- _The problem_:
The whole listing below, with no pictures, is to be repeated as it stands.

- _Provided material_:
..............................

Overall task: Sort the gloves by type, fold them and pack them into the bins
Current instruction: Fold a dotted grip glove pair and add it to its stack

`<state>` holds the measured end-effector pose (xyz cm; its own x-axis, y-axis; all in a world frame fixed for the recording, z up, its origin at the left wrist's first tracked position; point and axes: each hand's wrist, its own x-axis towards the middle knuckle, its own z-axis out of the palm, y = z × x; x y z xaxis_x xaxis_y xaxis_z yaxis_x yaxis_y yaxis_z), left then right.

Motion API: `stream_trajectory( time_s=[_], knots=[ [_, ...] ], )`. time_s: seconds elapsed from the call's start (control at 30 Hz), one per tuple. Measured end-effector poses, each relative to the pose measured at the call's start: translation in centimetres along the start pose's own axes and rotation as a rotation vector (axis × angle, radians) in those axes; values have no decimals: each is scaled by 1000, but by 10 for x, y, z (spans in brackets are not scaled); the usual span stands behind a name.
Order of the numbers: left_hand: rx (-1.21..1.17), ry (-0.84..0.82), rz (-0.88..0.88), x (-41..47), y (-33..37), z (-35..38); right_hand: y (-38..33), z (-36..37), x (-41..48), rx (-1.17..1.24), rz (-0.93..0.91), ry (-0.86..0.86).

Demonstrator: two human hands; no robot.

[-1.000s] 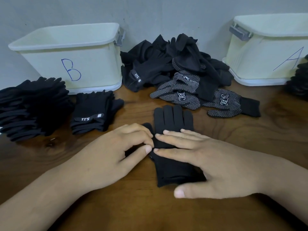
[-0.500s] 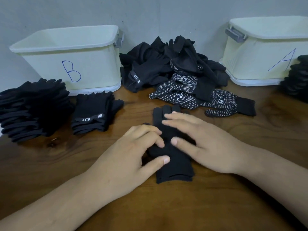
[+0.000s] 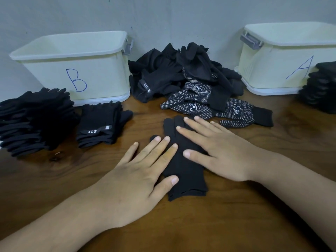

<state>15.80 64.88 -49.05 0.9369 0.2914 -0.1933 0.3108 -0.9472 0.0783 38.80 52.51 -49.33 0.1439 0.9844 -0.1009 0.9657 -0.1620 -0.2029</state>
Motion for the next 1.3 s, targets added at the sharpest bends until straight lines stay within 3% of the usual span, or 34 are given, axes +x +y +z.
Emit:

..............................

- _Answer for this exercise_:
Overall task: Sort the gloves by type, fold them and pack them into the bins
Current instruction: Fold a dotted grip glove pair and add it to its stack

`<state>` holds the measured end-effector pose (xyz cm; its own x-axis, y-axis; all in a world frame fixed for the recording, z up, its origin at the left wrist's first tracked position; point and axes: each hand's wrist, its own x-axis towards the middle knuckle, its own z-axis out of the palm, y = z × x; x y z xaxis_x xaxis_y xaxis_z yaxis_x yaxis_y yaxis_z), left then right.

Motion API: `stream_trajectory( time_s=[_], knots=[ [_, ...] ], )`. time_s: seconds elapsed from the call's start (control at 30 Hz), one per tuple. Measured end-effector poses, each relative to the pose measured at the call's start: translation in centimetres along the start pose's own axes and rotation as a rotation vector (axis × angle, radians) in those axes; values have no decimals: each is scaled by 1000, but by 10 for x, y, z (spans in brackets are not scaled); the usual span stands behind a name.
Order of the numbers: left_hand: rx (-1.21..1.17), ry (-0.84..0.82), rz (-0.88..0.88), x (-41..47), y (-33..37), z (-35..38); right_hand: y (-38..33), z (-36..37), x (-41..48), rx (-1.17..1.24), rz (-0.93..0.91), ry (-0.86..0.86).

Demonstrator: two human hands; no robot.

[-1.000s] 
[-0.500s] 
[+0.000s] 

<state>15.80 64.88 -49.05 0.9369 0.2914 -0.1933 0.3108 -0.9472 0.0783 38.80 52.51 -49.33 0.1439 0.9844 -0.1009 0.9657 -0.1620 -0.2029</state>
Motion for the next 1.3 s, targets added at the sharpest bends until straight lines stay within 3% of the usual span, or 34 are given, axes +x +y +z.
Emit:

The exercise is done, and nothing more is needed.